**YOUR ASSIGNMENT**
Word for word, set down the listing that appears after this line.

**SUPPLIED DATA**

---------------

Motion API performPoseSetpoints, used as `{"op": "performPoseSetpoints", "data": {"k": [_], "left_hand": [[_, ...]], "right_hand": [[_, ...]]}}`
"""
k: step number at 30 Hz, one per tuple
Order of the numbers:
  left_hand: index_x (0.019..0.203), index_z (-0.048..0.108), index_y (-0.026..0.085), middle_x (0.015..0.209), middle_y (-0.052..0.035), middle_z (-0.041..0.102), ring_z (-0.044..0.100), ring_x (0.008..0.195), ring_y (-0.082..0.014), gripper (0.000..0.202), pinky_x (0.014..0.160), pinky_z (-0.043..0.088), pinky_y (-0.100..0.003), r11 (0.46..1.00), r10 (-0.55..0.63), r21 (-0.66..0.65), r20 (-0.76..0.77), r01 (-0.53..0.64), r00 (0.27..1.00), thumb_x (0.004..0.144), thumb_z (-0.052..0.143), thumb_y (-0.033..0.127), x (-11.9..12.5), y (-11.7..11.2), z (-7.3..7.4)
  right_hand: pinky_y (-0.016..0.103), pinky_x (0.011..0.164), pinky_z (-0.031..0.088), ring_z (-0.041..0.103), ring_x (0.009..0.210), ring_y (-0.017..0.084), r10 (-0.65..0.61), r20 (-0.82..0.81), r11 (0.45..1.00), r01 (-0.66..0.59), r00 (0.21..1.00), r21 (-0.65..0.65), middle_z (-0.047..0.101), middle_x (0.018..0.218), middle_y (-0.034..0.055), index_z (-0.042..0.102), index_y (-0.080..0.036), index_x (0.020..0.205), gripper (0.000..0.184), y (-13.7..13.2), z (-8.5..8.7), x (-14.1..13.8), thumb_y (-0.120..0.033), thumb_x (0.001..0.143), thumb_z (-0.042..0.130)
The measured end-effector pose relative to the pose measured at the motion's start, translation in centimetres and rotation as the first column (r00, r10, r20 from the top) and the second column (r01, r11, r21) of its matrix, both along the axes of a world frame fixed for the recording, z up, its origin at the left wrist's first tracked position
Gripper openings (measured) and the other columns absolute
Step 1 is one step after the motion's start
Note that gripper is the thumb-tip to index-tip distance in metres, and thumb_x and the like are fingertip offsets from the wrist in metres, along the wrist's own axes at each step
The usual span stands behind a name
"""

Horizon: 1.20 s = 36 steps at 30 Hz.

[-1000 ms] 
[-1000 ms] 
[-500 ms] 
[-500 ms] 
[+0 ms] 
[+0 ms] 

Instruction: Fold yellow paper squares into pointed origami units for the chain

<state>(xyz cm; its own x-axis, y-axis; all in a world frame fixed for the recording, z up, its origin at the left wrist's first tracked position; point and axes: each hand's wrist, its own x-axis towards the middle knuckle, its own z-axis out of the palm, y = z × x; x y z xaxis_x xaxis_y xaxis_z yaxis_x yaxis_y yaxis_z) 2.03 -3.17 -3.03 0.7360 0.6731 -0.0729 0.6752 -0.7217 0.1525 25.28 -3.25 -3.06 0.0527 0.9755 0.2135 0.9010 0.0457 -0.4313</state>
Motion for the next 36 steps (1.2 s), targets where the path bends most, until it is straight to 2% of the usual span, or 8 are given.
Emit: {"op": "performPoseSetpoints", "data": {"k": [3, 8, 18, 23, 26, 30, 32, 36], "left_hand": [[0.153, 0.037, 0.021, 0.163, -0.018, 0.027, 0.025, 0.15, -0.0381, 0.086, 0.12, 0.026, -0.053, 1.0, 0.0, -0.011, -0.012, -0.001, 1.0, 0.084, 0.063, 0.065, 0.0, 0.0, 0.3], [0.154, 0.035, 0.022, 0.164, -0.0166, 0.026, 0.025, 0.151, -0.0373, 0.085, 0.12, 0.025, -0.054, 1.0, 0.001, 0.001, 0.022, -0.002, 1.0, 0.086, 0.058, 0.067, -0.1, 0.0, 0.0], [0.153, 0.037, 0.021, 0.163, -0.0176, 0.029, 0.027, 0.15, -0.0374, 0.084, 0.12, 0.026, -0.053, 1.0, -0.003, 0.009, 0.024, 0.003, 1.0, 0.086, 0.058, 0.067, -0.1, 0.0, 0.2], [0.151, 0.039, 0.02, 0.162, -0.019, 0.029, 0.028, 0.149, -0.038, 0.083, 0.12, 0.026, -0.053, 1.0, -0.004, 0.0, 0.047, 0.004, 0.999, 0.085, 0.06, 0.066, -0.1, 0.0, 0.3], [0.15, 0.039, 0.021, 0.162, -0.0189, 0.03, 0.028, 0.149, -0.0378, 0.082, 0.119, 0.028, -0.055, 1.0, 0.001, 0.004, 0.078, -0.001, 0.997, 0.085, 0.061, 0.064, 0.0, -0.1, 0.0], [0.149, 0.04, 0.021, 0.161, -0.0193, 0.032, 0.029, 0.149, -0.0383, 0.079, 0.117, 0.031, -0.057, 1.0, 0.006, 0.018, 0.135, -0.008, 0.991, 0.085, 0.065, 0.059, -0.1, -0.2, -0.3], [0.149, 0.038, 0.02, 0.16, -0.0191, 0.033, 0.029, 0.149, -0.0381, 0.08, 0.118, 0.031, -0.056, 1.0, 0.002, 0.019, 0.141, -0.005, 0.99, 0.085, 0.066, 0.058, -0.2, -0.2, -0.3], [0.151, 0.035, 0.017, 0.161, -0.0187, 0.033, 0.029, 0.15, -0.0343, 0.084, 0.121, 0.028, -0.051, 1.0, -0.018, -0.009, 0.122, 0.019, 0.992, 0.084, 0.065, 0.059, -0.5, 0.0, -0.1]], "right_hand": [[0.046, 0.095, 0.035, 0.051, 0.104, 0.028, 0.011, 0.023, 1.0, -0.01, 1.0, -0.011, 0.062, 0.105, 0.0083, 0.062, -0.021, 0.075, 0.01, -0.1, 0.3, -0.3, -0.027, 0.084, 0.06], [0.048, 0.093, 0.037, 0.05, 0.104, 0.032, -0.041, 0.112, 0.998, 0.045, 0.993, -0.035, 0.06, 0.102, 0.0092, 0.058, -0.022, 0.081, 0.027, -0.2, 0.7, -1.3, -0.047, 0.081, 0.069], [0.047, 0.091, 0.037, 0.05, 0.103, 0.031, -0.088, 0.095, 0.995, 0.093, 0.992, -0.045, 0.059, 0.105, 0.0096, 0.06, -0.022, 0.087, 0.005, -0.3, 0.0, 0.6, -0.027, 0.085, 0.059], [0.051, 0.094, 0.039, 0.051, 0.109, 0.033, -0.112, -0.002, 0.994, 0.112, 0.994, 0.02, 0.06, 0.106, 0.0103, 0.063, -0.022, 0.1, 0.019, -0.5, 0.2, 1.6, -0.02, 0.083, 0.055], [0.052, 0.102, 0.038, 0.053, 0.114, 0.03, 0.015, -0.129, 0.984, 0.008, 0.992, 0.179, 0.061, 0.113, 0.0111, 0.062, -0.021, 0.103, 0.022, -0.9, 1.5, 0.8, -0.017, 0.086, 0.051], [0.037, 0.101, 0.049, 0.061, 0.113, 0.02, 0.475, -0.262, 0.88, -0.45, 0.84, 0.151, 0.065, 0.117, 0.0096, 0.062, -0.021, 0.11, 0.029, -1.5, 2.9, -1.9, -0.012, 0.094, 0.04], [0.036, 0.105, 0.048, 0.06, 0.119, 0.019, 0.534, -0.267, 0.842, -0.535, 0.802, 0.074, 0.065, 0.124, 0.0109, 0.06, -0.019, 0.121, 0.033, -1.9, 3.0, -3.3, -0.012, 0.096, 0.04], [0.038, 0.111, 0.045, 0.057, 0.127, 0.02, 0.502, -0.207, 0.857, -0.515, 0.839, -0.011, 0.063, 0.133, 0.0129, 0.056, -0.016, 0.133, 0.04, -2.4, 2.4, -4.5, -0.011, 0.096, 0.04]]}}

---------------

**EXERCISE SOLUTION**
Motion API performPoseSetpoints, used as `{"op": "performPoseSetpoints", "data": {"k": [_], "left_hand": [[_, ...]], "right_hand": [[_, ...]]}}`
"""
k: step number at 30 Hz, one per tuple
Order of the numbers:
  left_hand: index_x (0.019..0.203), index_z (-0.048..0.108), index_y (-0.026..0.085), middle_x (0.015..0.209), middle_y (-0.052..0.035), middle_z (-0.041..0.102), ring_z (-0.044..0.100), ring_x (0.008..0.195), ring_y (-0.082..0.014), gripper (0.000..0.202), pinky_x (0.014..0.160), pinky_z (-0.043..0.088), pinky_y (-0.100..0.003), r11 (0.46..1.00), r10 (-0.55..0.63), r21 (-0.66..0.65), r20 (-0.76..0.77), r01 (-0.53..0.64), r00 (0.27..1.00), thumb_x (0.004..0.144), thumb_z (-0.052..0.143), thumb_y (-0.033..0.127), x (-11.9..12.5), y (-11.7..11.2), z (-7.3..7.4)
  right_hand: pinky_y (-0.016..0.103), pinky_x (0.011..0.164), pinky_z (-0.031..0.088), ring_z (-0.041..0.103), ring_x (0.009..0.210), ring_y (-0.017..0.084), r10 (-0.65..0.61), r20 (-0.82..0.81), r11 (0.45..1.00), r01 (-0.66..0.59), r00 (0.21..1.00), r21 (-0.65..0.65), middle_z (-0.047..0.101), middle_x (0.018..0.218), middle_y (-0.034..0.055), index_z (-0.042..0.102), index_y (-0.080..0.036), index_x (0.020..0.205), gripper (0.000..0.184), y (-13.7..13.2), z (-8.5..8.7), x (-14.1..13.8), thumb_y (-0.120..0.033), thumb_x (0.001..0.143), thumb_z (-0.042..0.130)
The measured end-effector pose relative to the pose measured at the motion's start, translation in centimetres and rotation as the first column (r00, r10, r20 from the top) and the second column (r01, r11, r21) of its matrix, both along the axes of a world frame fixed for the recording, z up, its origin at the left wrist's first tracked position
Gripper openings (measured) and the other columns absolute
Step 1 is one step after the motion's start
Note that gripper is the thumb-tip to index-tip distance in metres, and thumb_x and the like are fingertip offsets from the wrist in metres, along the wrist's own axes at each step
The usual span stands behind a name
"""

Horizon: 1.20 s = 36 steps at 30 Hz.

[-1000 ms] 
[-1000 ms] 
[-500 ms] 
[-500 ms] 
[+0 ms] 
[+0 ms] 

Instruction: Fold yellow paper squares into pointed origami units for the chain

<state>(xyz cm; its own x-axis, y-axis; all in a world frame fixed for the recording, z up, its origin at the left wrist's first tracked position; point and axes: each hand's wrist, its own x-axis towards the middle knuckle, its own z-axis out of the palm, y = z × x; x y z xaxis_x xaxis_y xaxis_z yaxis_x yaxis_y yaxis_z) 2.03 -3.17 -3.03 0.7360 0.6731 -0.0729 0.6752 -0.7217 0.1525 25.28 -3.25 -3.06 0.0527 0.9755 0.2135 0.9010 0.0457 -0.4313</state>
Motion for the next 36 steps (1.2 s), targets where the path bends most, until it is straight to 2% of the usual span, or 8 are given.
Emit: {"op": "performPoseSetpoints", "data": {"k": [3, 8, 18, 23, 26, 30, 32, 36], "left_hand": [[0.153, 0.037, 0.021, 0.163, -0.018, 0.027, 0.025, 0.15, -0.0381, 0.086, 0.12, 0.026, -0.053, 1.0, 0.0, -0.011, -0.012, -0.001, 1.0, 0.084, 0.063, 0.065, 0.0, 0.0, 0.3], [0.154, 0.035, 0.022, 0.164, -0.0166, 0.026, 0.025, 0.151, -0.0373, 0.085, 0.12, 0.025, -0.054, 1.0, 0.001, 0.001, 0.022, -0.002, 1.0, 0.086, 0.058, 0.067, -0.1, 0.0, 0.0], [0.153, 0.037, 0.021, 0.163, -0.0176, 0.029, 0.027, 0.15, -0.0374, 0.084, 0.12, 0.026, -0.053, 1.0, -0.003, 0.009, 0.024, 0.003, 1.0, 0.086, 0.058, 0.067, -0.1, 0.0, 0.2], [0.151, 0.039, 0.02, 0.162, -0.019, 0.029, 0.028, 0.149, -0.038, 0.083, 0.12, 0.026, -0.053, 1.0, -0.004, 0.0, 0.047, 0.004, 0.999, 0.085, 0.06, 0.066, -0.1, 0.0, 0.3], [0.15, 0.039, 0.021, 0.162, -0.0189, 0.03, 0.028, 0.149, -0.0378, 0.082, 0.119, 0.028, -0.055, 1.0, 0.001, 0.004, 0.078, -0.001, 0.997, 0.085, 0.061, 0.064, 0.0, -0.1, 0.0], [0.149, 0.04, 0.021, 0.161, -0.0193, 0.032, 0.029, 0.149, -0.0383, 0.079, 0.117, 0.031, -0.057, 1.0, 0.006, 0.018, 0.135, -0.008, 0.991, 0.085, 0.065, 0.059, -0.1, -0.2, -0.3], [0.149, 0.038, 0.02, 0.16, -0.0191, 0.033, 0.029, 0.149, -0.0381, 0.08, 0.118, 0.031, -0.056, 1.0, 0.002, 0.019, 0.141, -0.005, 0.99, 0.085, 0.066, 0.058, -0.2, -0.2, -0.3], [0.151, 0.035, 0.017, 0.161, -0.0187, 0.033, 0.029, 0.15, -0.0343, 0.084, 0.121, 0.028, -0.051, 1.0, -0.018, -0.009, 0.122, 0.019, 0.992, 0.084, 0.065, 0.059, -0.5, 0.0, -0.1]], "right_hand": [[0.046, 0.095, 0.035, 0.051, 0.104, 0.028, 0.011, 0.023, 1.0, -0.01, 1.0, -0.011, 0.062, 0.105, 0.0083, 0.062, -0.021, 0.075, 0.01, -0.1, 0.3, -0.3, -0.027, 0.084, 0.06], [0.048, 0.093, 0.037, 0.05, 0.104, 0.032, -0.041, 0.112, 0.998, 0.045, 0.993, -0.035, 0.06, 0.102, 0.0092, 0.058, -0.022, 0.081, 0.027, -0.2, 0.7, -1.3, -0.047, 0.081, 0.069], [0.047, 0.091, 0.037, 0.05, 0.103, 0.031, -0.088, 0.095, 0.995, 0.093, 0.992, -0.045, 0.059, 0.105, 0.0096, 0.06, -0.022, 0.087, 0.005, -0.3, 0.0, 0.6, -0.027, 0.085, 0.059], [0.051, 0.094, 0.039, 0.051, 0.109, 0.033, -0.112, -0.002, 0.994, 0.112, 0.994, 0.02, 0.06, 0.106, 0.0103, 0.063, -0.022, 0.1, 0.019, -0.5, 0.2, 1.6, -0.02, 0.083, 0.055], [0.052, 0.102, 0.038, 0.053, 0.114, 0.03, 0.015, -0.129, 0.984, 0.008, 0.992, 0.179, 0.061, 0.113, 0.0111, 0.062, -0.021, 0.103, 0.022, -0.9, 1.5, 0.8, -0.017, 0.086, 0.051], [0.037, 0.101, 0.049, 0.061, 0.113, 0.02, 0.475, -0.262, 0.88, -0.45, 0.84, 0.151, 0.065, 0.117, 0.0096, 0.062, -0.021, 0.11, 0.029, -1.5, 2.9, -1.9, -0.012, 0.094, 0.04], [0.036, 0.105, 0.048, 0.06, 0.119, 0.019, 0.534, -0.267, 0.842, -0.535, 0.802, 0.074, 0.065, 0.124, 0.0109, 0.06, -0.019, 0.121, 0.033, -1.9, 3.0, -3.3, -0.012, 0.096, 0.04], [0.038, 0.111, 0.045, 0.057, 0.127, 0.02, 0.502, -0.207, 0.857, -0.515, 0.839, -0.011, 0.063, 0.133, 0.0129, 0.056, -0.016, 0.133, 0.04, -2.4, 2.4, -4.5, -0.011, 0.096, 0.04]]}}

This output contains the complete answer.